How to complete this task: Below are entries. Reproduce exactly the lines between the line holding "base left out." and the line holding "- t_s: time", inclusive, and only those.

(Collected data)
^^^^^^^^^^^^^^^^
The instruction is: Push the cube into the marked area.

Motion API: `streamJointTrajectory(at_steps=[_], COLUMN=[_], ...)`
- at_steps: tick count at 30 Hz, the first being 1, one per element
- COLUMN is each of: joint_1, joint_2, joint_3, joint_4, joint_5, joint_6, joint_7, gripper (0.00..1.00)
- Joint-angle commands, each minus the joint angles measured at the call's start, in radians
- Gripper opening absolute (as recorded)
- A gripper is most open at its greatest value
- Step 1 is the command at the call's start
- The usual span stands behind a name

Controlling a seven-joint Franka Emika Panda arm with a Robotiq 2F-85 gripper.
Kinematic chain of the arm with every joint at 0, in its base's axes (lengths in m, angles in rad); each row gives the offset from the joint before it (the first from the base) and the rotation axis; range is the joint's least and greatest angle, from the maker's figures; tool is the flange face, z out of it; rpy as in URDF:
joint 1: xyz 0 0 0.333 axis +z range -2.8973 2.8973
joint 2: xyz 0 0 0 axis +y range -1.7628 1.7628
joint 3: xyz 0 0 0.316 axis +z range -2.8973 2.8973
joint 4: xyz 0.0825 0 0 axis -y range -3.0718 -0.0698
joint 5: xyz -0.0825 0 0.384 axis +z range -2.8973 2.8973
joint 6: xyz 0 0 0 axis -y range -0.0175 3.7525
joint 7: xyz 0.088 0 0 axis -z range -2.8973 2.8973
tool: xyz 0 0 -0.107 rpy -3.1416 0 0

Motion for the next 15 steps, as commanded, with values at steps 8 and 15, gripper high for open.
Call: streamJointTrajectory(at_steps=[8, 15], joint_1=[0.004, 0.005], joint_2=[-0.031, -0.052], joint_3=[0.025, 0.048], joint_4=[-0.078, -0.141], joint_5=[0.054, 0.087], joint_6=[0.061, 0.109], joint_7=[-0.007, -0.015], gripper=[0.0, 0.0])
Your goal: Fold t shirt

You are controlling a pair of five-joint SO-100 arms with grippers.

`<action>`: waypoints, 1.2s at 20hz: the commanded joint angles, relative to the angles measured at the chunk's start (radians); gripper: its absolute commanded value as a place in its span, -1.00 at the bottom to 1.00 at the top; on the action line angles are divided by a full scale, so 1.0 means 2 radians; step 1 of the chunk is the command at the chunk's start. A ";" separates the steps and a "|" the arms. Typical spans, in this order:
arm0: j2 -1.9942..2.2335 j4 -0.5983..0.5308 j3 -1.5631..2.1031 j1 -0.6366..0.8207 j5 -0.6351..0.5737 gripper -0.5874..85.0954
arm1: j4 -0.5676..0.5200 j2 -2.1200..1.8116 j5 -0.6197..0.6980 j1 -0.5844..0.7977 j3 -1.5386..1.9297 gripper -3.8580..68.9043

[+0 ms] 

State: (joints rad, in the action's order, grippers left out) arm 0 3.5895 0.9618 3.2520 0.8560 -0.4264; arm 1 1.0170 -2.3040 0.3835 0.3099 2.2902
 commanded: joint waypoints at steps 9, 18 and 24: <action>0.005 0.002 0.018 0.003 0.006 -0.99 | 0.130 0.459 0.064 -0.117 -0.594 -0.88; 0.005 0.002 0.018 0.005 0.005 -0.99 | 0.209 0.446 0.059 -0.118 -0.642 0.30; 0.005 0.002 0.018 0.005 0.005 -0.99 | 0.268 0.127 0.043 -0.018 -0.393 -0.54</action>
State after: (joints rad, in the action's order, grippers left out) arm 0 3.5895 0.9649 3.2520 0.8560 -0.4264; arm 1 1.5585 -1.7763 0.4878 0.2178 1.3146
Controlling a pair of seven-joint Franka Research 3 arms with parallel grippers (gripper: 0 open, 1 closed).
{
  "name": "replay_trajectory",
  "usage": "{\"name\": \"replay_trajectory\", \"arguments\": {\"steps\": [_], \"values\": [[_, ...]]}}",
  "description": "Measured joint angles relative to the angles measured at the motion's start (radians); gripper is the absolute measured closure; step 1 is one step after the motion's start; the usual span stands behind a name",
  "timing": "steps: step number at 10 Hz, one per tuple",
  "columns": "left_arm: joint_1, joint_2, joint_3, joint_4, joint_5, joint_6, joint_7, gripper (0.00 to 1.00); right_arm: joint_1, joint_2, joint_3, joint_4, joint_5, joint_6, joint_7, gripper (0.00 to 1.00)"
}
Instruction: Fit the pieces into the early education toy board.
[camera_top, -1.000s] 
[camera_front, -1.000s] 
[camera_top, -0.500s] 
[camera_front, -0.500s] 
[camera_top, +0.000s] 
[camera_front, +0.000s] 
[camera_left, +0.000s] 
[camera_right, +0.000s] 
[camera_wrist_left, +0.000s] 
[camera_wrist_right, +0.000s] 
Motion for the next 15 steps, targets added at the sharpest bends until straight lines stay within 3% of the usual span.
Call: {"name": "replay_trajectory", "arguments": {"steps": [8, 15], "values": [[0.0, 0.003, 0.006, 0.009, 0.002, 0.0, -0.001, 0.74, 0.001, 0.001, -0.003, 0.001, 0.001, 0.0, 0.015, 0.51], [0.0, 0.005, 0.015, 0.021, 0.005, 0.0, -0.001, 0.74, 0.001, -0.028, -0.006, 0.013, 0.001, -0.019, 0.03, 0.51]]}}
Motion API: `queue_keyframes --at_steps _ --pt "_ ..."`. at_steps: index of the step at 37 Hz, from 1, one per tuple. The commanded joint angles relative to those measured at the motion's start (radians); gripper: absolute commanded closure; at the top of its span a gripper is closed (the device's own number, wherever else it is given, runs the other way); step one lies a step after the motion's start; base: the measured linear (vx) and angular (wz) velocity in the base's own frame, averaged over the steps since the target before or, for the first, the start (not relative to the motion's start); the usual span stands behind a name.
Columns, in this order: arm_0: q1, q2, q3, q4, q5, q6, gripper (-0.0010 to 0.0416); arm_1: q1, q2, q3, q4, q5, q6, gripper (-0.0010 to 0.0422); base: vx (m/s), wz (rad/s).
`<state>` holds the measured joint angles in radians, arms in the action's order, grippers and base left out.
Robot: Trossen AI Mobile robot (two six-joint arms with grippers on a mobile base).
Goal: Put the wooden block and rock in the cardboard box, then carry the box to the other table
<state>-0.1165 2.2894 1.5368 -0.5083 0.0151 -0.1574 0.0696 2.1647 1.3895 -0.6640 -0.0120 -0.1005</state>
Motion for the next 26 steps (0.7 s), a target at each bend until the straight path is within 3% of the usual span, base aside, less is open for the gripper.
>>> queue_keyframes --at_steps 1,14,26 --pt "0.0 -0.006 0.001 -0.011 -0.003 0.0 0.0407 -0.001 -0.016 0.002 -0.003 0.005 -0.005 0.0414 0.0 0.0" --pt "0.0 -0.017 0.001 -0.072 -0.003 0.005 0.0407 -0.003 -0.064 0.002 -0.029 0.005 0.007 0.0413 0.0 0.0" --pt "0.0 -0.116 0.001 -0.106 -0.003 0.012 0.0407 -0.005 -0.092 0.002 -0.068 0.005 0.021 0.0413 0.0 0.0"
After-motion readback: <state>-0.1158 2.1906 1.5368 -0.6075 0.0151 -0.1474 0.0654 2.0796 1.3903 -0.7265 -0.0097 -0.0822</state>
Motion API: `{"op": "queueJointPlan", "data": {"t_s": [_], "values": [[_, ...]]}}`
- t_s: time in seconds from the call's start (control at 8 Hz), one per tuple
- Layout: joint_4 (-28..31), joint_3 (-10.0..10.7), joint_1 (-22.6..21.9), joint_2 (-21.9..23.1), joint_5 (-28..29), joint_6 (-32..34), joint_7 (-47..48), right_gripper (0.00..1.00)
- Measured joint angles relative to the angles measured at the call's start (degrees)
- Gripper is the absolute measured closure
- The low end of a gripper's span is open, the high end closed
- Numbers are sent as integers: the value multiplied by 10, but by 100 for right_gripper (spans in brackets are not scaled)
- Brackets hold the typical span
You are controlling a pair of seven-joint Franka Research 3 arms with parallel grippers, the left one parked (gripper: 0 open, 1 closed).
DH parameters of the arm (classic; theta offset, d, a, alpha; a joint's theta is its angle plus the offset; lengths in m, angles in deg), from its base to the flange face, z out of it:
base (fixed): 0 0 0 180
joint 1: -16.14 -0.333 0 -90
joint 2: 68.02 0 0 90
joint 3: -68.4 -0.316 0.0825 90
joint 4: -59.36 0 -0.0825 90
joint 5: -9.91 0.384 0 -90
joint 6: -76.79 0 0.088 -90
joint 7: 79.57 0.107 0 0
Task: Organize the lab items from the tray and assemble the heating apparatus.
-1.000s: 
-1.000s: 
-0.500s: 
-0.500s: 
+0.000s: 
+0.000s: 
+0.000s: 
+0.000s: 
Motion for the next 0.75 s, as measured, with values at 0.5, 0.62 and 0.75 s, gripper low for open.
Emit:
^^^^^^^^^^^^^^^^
Answer box:
`<state>` holds the measured joint angles in radians, arms in the action's order, grippers and base left out.
Robot: Trossen AI Mobile robot (two six-joint arms with grippers on a mobile base).
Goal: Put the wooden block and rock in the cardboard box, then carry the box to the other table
<state>-0.1165 2.2894 1.5368 -0.5083 0.0151 -0.1574 0.0696 2.1647 1.3895 -0.6640 -0.0120 -0.1005</state>
Motion for the next 26 steps (0.7 s), a target at each bend until the straight path is within 3% of the usual span, base aside, less is open for the gripper.
>>> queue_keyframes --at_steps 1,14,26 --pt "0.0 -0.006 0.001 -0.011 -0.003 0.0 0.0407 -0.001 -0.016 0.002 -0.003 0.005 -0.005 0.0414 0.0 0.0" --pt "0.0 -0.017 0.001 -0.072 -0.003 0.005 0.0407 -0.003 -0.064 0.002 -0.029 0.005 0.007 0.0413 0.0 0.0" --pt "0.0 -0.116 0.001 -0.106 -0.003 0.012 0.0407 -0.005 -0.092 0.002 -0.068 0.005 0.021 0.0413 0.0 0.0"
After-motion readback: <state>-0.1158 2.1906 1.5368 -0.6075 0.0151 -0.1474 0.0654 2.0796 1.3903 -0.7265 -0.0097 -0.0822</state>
Motion API: `{"op": "queueJointPlan", "data": {"t_s": [_], "values": [[_, ...]]}}`
- t_s: time in seconds from the call's start (control at 8 Hz), one per tuple

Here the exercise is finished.